Abstract

Fracture healing involves a complex interaction of many local and systemic regulatory factors. Recently, the presence of several bone morphogenetic proteins and their receptors in the fracture healing process has been described. During the early stages of fracture healing, only a minimum number of primitive cells are expressing bone morphogenetic proteins in the fracture callus. As the process of endochondral ossification proceeds, the presence of bone morphogenetic proteins and their receptors increases dramatically, especially in the primitive mesenchymal and chondrocytic cells. While the cartilaginous component of the callus matures with a concomitant decrease in the number of primitive cells, there is a concomitant decrease in presence of bone morphogenetic protein expressing cells. As osteoblasts start to lay down woven bone on the chondroid matrix, these osteoblastic cells express bone morphogenetic proteins and their receptors. The presence of bone morphogenetic proteins decreases, however, as lamellar bone replaces the primitive woven bone.

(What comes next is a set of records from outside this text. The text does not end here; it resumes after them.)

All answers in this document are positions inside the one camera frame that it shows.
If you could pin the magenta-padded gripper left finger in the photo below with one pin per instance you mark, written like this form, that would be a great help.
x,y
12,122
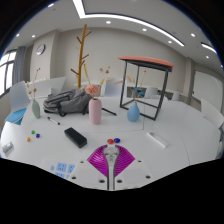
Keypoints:
x,y
91,173

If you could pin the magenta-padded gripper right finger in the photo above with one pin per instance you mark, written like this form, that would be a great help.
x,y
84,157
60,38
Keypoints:
x,y
131,173

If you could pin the blue round magnet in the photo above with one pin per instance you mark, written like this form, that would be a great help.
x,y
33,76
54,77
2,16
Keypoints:
x,y
37,135
117,140

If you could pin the red round magnet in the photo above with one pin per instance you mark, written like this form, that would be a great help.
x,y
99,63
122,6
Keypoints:
x,y
110,141

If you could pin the black rectangular case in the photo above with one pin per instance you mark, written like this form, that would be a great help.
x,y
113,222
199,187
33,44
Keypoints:
x,y
75,137

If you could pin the plain white remote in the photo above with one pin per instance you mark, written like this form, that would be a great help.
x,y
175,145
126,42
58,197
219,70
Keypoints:
x,y
156,139

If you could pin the blue vase with dried stems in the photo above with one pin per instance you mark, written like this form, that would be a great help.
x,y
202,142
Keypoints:
x,y
133,113

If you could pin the pink vase with flowers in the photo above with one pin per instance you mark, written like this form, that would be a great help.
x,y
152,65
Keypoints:
x,y
95,111

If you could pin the black pen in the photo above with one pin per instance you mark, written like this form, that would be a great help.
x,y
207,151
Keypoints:
x,y
109,111

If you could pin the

A similar observation is seen in the areas of the callus undergoing intramembranous ossification. Initially, within several days after the fracture, periosteal cells and osteoblasts show intense expression of bone morphogenetic proteins and their receptors. As the woven bone is replaced with mature lamellar bone, the expression of bone morphogenetic protein decreases. These data and the knowledge of bone morphogenetic proteins’ strong osteoinductive capacities suggest that individual bone morphogenetic proteins play important yet different roles during fracture repair.